A lox bagel from Bagel Uprising’s former pop-up.
A lox bagel from Bagel Uprising’s former pop-up.
Joy Drachman/Bagel Uprising

The IT lawyer started baking bagels for family brunches before becoming a hit at the Four Mile Run Farmers Market a few years ago. After getting to the point where he’d sell out of 600 bagels a day — a job that resulted in 80-pound sacks of flour piling up in his study — he moved into local ice cream shop Dairy Godmother for a six-week residency in 2017. He then lugged his commercial mixer and 40-gallon kettle into a sublet arrangement at SnackBar.

He had to move out when that place closed about a year ago to make way for Catch on the Avenue.
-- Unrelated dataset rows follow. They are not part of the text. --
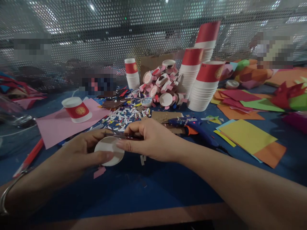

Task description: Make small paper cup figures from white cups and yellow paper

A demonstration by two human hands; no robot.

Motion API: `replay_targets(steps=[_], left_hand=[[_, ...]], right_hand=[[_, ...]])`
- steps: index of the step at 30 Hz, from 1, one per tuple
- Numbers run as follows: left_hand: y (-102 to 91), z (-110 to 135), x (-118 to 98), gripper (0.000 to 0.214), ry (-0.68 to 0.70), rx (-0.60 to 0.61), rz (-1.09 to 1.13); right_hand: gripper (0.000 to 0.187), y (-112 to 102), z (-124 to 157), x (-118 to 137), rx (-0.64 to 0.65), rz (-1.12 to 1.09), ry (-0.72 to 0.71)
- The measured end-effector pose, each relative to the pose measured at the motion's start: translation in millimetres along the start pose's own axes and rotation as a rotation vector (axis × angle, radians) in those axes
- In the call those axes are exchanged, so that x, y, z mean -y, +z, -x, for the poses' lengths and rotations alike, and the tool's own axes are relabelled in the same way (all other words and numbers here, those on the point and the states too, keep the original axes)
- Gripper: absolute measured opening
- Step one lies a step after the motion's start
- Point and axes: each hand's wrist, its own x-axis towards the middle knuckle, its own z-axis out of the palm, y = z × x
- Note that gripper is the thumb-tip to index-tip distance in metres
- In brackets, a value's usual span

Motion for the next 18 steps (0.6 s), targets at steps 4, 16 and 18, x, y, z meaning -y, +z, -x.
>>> replay_targets(steps=[4, 16, 18], left_hand=[[-1.3, -1.4, 1.7, 0.031, 0.021, -0.125, 0.132], [1.7, -0.3, -3.0, 0.053, 0.075, -0.049, 0.324], [2.0, 0.0, -4.7, 0.064, 0.106, -0.017, 0.326]], right_hand=[[0.035, -1.3, -0.4, -2.0, -0.036, -0.080, -0.012], [0.038, 0.3, 0.9, 0.7, -0.116, -0.236, 0.034], [0.039, 0.3, 1.2, 2.3, -0.123, -0.287, 0.042]])
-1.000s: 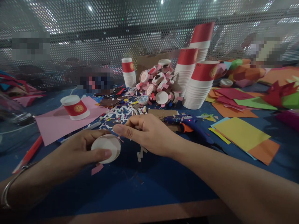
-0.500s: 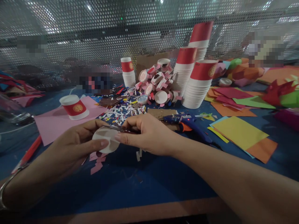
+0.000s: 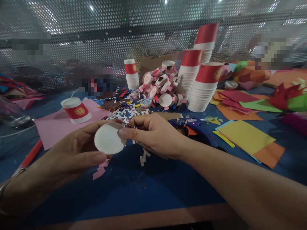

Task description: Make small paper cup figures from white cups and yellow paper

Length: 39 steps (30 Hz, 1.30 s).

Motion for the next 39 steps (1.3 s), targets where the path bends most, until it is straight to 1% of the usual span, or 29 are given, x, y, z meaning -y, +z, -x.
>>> replay_targets(steps=[4, 8, 10, 13, 19, 22, 24, 27, 30, 33, 36, 39], left_hand=[[1.5, 0.3, -1.7, 0.064, 0.032, 0.038, -0.030], [3.0, -0.2, -3.1, 0.051, 0.056, 0.046, -0.075], [2.4, -0.6, -3.1, 0.046, 0.110, 0.016, -0.112], [-1.6, -1.2, -0.7, 0.047, 0.168, -0.059, -0.197], [-8.4, -2.6, 4.7, 0.044, 0.130, -0.129, -0.378], [-6.3, -3.2, 4.2, 0.044, 0.156, -0.157, -0.446], [-5.1, -3.7, 3.9, 0.047, 0.173, -0.174, -0.485], [-5.6, -4.6, 4.5, 0.051, 0.178, -0.193, -0.547], [-8.2, -5.9, 6.7, 0.050, 0.227, -0.201, -0.592], [-11.3, -7.3, 9.3, 0.051, 0.289, -0.226, -0.605], [-13.2, -8.4, 10.6, 0.052, 0.310, -0.247, -0.607], [-13.4, -8.7, 9.9, 0.048, 0.324, -0.260, -0.619]], right_hand=[[0.040, 0.8, -0.3, 2.8, 0.002, -0.037, -0.026], [0.043, 0.9, -1.0, 2.7, 0.026, -0.012, -0.045], [0.043, 0.6, -1.1, 1.4, 0.022, 0.023, -0.060], [0.042, 0.2, -0.8, -0.8, -0.001, 0.096, -0.093], [0.039, 0.1, 0.0, -0.4, 0.036, 0.233, -0.127], [0.038, 0.0, 0.8, 2.1, 0.056, 0.371, -0.140], [0.038, 0.0, 1.2, 3.4, 0.066, 0.440, -0.135], [0.039, 0.3, 1.1, 4.0, 0.093, 0.466, -0.115], [0.041, 0.8, 0.3, 3.8, 0.106, 0.473, -0.098], [0.043, 1.0, 0.2, 3.4, 0.105, 0.495, -0.079], [0.044, 1.2, 1.0, 3.1, 0.100, 0.522, -0.087], [0.046, 1.3, 1.6, 3.0, 0.098, 0.524, -0.086]])
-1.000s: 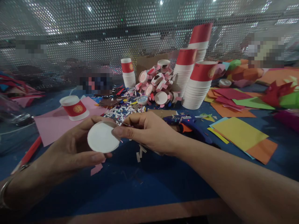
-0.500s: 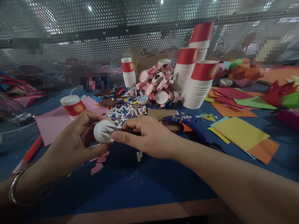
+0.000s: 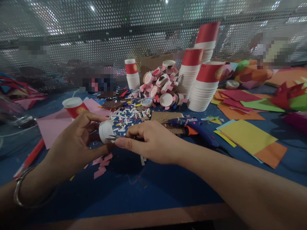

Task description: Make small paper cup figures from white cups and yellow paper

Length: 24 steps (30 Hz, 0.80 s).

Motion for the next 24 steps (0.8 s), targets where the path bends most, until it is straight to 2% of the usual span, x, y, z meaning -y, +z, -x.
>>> replay_targets(steps=[7, 14, 24], left_hand=[[-0.5, 1.2, -3.2, 0.046, 0.006, -0.029, -0.105], [-1.5, 1.1, -0.6, 0.046, 0.055, -0.021, -0.130], [-2.3, 3.8, -2.0, 0.048, 0.035, -0.025, -0.149]], right_hand=[[0.046, -0.1, -0.7, -0.2, -0.010, 0.025, 0.010], [0.047, 0.8, 0.2, -0.6, -0.007, 0.033, 0.010], [0.048, 0.9, -0.4, -0.1, 0.007, 0.029, 0.013]])
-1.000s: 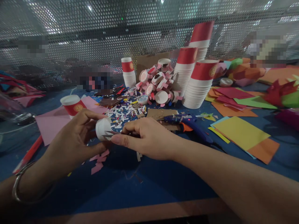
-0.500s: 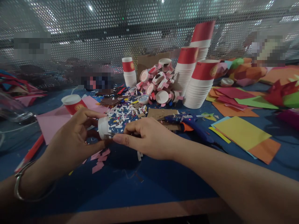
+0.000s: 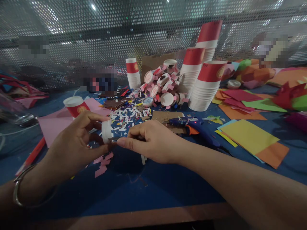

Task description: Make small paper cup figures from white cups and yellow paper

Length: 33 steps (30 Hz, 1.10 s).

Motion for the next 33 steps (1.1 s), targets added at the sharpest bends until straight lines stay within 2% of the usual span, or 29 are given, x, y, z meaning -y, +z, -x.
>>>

That’s when Jones reached out to propose a partnership, adding to a busy year that’s included bringing Stomping Ground into the new food court at Tysons Galleria.

In addition to providing her operational expertise, Jones will be exploring roots from the Lithuanian side of her family to develop schmears and spreads such as lemony dill cream cheese and apple lingonberry jam.

Test batches of bagels, schmears, and fish from Bagel Uprising.
Nicole Jones/Bagel Uprising

Listing her grandmother and great grandmother as inspirations, Jones says she’s been going through family recipes for ideas. She’s already developed a smoked whitefish salad and is playing with beet-cured salmon. One idea for a sandwich includes slathering tahini, pomegranate molasses, za’atar, and red onion into a salt bagel. Eventually she’d like to develop versions of her grandmother’s kolache cookies and yeasted honey loaf.

“I have to emotionally connect to food,” Jones says.

The recent success of Call Your Mother deli in Park View has proven the demand for quality bagels in D.C. The crew behind Bullfrog Bagels recently expanded into the former Star & Shamrock space on H Street NE to open a full-fledged Bar Bullfrog. Pearl’s Bagels, another shop from former carbohydrate hobbyists, is expected to open near Mount Vernon Triangle this fall.